- [YOUR GOAL]:
Take the listing below and output it again exactly.

SOURCE MATERIAL below:

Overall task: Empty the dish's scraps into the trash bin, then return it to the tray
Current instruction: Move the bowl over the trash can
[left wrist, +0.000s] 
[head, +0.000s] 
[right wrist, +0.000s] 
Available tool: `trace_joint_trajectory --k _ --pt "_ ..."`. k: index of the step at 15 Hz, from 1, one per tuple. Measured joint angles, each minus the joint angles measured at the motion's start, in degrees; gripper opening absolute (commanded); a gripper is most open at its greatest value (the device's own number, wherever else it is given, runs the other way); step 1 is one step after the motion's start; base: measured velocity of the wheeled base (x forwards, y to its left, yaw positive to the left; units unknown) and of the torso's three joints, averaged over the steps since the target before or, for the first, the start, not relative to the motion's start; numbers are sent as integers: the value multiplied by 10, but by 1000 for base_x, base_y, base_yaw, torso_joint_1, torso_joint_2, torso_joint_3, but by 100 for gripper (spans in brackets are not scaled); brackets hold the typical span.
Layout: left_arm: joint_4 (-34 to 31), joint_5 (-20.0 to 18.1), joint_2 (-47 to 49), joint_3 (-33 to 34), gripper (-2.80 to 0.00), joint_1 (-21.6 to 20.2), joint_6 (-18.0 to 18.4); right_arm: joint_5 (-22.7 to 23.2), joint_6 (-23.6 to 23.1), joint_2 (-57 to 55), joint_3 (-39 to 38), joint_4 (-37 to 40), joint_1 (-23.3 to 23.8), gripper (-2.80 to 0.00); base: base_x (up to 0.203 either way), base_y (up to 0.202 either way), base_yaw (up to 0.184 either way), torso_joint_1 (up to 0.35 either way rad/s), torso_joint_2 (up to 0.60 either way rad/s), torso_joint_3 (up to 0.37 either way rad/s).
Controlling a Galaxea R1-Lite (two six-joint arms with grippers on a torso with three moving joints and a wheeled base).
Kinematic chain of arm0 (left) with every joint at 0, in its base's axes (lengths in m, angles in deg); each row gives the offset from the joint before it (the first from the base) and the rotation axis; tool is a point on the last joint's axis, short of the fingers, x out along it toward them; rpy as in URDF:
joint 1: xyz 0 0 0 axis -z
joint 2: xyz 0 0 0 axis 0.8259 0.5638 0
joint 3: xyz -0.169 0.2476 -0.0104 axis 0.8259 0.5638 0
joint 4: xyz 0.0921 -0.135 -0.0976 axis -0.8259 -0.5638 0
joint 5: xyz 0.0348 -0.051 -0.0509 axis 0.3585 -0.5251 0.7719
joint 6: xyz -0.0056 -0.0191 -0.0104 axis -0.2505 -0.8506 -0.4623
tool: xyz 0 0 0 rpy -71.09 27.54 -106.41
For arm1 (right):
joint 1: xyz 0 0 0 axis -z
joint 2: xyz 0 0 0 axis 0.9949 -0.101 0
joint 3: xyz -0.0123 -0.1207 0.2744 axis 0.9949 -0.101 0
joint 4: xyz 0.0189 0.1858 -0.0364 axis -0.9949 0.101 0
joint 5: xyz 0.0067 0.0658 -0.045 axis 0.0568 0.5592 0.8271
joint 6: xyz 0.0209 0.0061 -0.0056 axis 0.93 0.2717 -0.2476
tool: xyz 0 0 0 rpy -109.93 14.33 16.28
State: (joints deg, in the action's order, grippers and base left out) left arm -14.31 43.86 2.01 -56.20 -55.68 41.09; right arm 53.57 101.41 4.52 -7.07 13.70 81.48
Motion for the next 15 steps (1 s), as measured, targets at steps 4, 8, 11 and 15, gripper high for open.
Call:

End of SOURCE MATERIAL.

- [RESPONSE]:
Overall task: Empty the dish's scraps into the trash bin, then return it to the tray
Current instruction: Move the bowl over the trash can
[left wrist, +0.000s] 
[head, +0.000s] 
[right wrist, +0.000s] 
Available tool: `trace_joint_trajectory --k _ --pt "_ ..."`. k: index of the step at 15 Hz, from 1, one per tuple. Measured joint angles, each minus the joint angles measured at the motion's start, in degrees; gripper opening absolute (commanded); a gripper is most open at its greatest value (the device's own number, wherever else it is given, runs the other way); step 1 is one step after the motion's start; base: measured velocity of the wheeled base (x forwards, y to its left, yaw positive to the left; units unknown) and of the torso's three joints, averaged over the steps since the target before or, for the first, the start, not relative to the motion's start; numbers are sent as integers: the value multiplied by 10, but by 1000 for base_x, base_y, base_yaw, torso_joint_1, torso_joint_2, torso_joint_3, but by 100 for gripper (spans in brackets are not scaled); brackets hold the typical span.
Layout: left_arm: joint_4 (-34 to 31), joint_5 (-20.0 to 18.1), joint_2 (-47 to 49), joint_3 (-33 to 34), gripper (-2.80 to 0.00), joint_1 (-21.6 to 20.2), joint_6 (-18.0 to 18.4); right_arm: joint_5 (-22.7 to 23.2), joint_6 (-23.6 to 23.1), joint_2 (-57 to 55), joint_3 (-39 to 38), joint_4 (-37 to 40), joint_1 (-23.3 to 23.8), gripper (-2.80 to 0.00); base: base_x (up to 0.203 either way), base_y (up to 0.202 either way), base_yaw (up to 0.184 either way), torso_joint_1 (up to 0.35 either way rad/s), torso_joint_2 (up to 0.60 either way rad/s), torso_joint_3 (up to 0.37 either way rad/s).
Controlling a Galaxea R1-Lite (two six-joint arms with grippers on a torso with three moving joints and a wheeled base).
Kinematic chain of arm0 (left) with every joint at 0, in its base's axes (lengths in m, angles in deg); each row gives the offset from the joint before it (the first from the base) and the rotation axis; tool is a point on the last joint's axis, short of the fingers, x out along it toward them; rpy as in URDF:
joint 1: xyz 0 0 0 axis -z
joint 2: xyz 0 0 0 axis 0.8259 0.5638 0
joint 3: xyz -0.169 0.2476 -0.0104 axis 0.8259 0.5638 0
joint 4: xyz 0.0921 -0.135 -0.0976 axis -0.8259 -0.5638 0
joint 5: xyz 0.0348 -0.051 -0.0509 axis 0.3585 -0.5251 0.7719
joint 6: xyz -0.0056 -0.0191 -0.0104 axis -0.2505 -0.8506 -0.4623
tool: xyz 0 0 0 rpy -71.09 27.54 -106.41
For arm1 (right):
joint 1: xyz 0 0 0 axis -z
joint 2: xyz 0 0 0 axis 0.9949 -0.101 0
joint 3: xyz -0.0123 -0.1207 0.2744 axis 0.9949 -0.101 0
joint 4: xyz 0.0189 0.1858 -0.0364 axis -0.9949 0.101 0
joint 5: xyz 0.0067 0.0658 -0.045 axis 0.0568 0.5592 0.8271
joint 6: xyz 0.0209 0.0061 -0.0056 axis 0.93 0.2717 -0.2476
tool: xyz 0 0 0 rpy -109.93 14.33 16.28
State: (joints deg, in the action's order, grippers and base left out) left arm -14.31 43.86 2.01 -56.20 -55.68 41.09; right arm 53.57 101.41 4.52 -7.07 13.70 81.48
Motion for the next 15 steps (1 s), as measured, targets at steps 4, 8, 11 and 15, gripper high for open.
Call:

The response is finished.